**Work order**. The answer must be an exact copy of every entry, with no pictures in it.
[Data]
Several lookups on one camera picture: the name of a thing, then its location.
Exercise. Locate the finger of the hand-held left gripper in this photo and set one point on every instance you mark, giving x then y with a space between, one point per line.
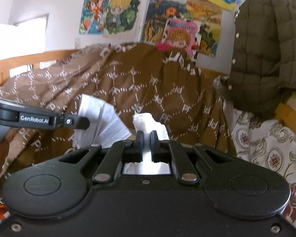
74 122

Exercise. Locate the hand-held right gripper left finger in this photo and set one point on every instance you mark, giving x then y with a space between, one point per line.
139 142

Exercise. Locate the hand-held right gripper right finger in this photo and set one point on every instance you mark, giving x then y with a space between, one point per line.
153 142

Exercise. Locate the white sock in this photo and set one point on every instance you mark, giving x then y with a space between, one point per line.
144 122

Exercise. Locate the white cloth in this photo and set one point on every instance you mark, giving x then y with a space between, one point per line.
106 126

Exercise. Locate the brown patterned quilt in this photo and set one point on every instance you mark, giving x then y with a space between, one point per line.
138 79

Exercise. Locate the bright window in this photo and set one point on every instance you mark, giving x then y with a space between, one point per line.
17 37

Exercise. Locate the floral bed sheet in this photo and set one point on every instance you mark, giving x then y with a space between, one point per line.
261 143

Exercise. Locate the olive puffer jacket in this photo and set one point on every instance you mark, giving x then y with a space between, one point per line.
266 54

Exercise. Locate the wooden bed frame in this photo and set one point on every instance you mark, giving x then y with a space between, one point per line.
27 59

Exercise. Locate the group of cartoon wall drawings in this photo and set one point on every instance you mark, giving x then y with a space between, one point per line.
162 17
[/Data]
**Your response**.
Several lookups on one camera picture: the name of a thing, then its location.
Exercise. Locate the finger of the hand-held left gripper in this photo and set one point on every instance you mark, giving x then y with a space between, one point per line.
74 122

Exercise. Locate the hand-held right gripper left finger in this photo and set one point on every instance you mark, giving x then y with a space between, one point per line.
139 142

Exercise. Locate the hand-held right gripper right finger in this photo and set one point on every instance you mark, giving x then y with a space between, one point per line.
153 142

Exercise. Locate the white sock in this photo and set one point on every instance you mark, giving x then y with a space between, one point per line.
144 122

Exercise. Locate the white cloth in this photo and set one point on every instance you mark, giving x then y with a space between, one point per line.
106 126

Exercise. Locate the brown patterned quilt in this photo and set one point on every instance you mark, giving x then y with a space between, one point per line.
138 79

Exercise. Locate the bright window in this photo and set one point on every instance you mark, giving x then y with a space between, one point per line.
17 37

Exercise. Locate the floral bed sheet in this photo and set one point on every instance you mark, giving x then y with a space between, one point per line.
261 143

Exercise. Locate the olive puffer jacket in this photo and set one point on every instance you mark, giving x then y with a space between, one point per line.
266 54

Exercise. Locate the wooden bed frame in this photo and set one point on every instance you mark, giving x then y with a space between, one point per line.
27 59

Exercise. Locate the group of cartoon wall drawings in this photo and set one point on every instance you mark, giving x then y with a space between, one point per line.
162 17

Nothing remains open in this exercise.